Work instruction:
Pictures stay out of the copy; set down each line of the listing below exactly.

>>>

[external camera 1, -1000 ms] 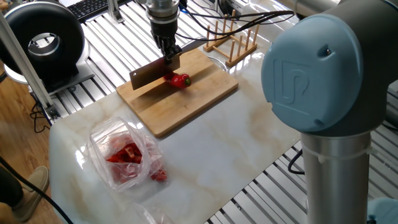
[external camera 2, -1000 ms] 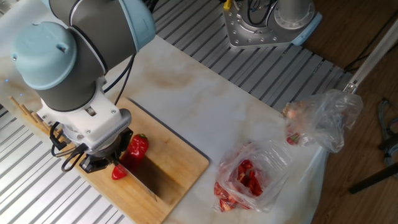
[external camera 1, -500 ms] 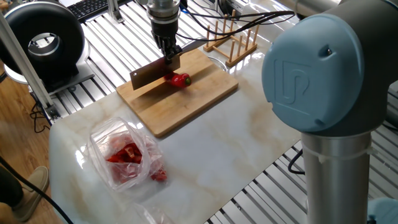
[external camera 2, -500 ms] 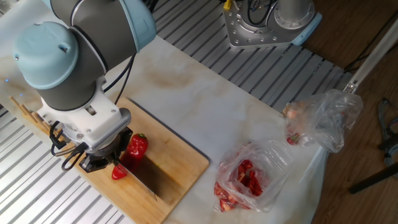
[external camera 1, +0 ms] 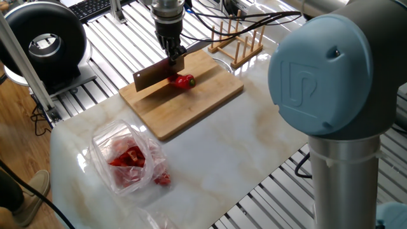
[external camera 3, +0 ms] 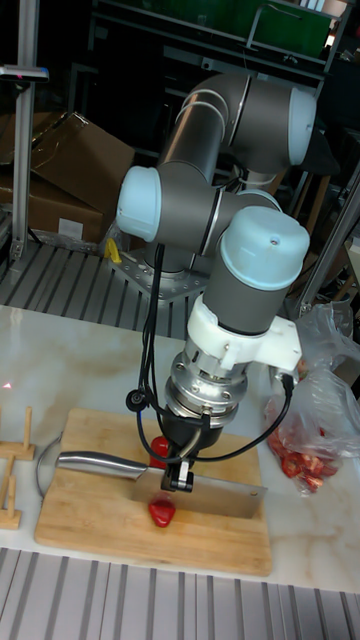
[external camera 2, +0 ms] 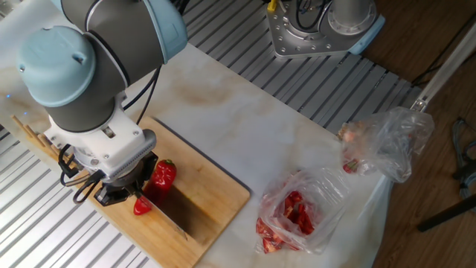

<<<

Reply:
[external camera 1, -1000 ms] 
[external camera 2, -1000 ms] 
[external camera 1, -500 ms] 
[external camera 2, -500 ms] 
[external camera 1, +0 ms] 
[external camera 3, +0 ms] 
[external camera 2, +0 ms] 

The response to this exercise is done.